Christopher Columbus Biography ID 47

Christopher Columbus (1451-1506) was a navigator, colonizer, and explorer. Although he was not the first European explorer to reach the Americas, Columbus' voyages led to general European awareness of the hemisphere and the successful establishment of European cultures in the New World. His voyages across the Atlantic Ocean set in motion a European effort at exploration and colonization of the Western Hemisphere. On his first voyage of 1492 he landed on an island in the Bahamas that he named San Salvador. He was trying to find a sea route to India, so he called the inhabitants "Indians". On later voyages, he transported cargoes of enslaved Africans to work in Spanish settlements in the Americas and Indians to bondage in Europe, and thus initiated the transatlantic slave trade. He did not actually reach the American mainland until his third voyage in 1498. In these voyages, Columbus transported more than 1000 Spanish men and hundreds of domesticated animals.

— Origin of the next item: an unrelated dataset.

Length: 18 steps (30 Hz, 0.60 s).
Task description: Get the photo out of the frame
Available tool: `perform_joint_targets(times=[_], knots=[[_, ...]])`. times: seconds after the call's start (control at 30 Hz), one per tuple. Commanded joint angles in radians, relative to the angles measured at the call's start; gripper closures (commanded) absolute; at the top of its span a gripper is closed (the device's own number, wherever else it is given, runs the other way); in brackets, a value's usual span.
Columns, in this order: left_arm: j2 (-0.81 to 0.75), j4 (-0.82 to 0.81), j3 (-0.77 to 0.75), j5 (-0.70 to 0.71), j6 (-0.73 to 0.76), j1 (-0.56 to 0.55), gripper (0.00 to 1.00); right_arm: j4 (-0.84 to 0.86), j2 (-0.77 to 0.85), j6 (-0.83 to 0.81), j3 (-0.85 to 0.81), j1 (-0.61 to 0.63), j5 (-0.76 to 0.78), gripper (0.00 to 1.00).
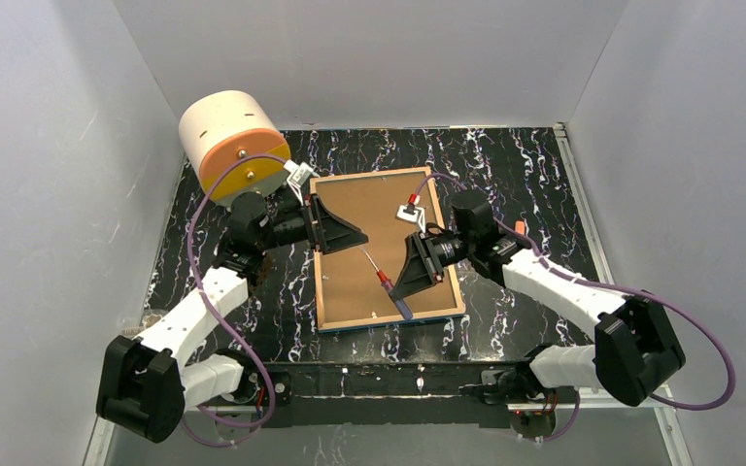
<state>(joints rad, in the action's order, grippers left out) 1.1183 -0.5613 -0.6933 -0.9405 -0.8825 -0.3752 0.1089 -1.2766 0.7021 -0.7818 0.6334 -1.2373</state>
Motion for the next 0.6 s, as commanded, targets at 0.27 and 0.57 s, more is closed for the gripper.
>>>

Columbus' exploration came at a critical time of growing imperialism and economic competition between developing the nation states in Europe who were seeking wealth from the establishment of trade routes and colonies. Columbus promised his benefactors, King Ferdinand and Queen Isabella of Spain, to bring back gold, spices, and silks from the Far East, to spread Christianity, and to lead an expedition to China. In return, Columbus asked for and received the hereditary title "admiral of the ocean seas." Although Columbus did not discover any gold, his Spanish patrons financed three more voyages across the Atlantic Ocean over the next 12 years.

More than five hundred years after the first Spaniards arrived in the Caribbean, historians and the general public still debate Columbus's legacy. Should he be remembered as a great discoverer who brought European culture to a previously unknown world? Or should he be condemned as a man responsible for an "American Holocaust," a man who brought devastating European and Asian diseases to unprotected native peoples, who disrupted the American ecosystem, and who initiated the Atlantic slave trade? What is Columbus's legacy--discovery and progress or slavery, disease, and racial antagonism?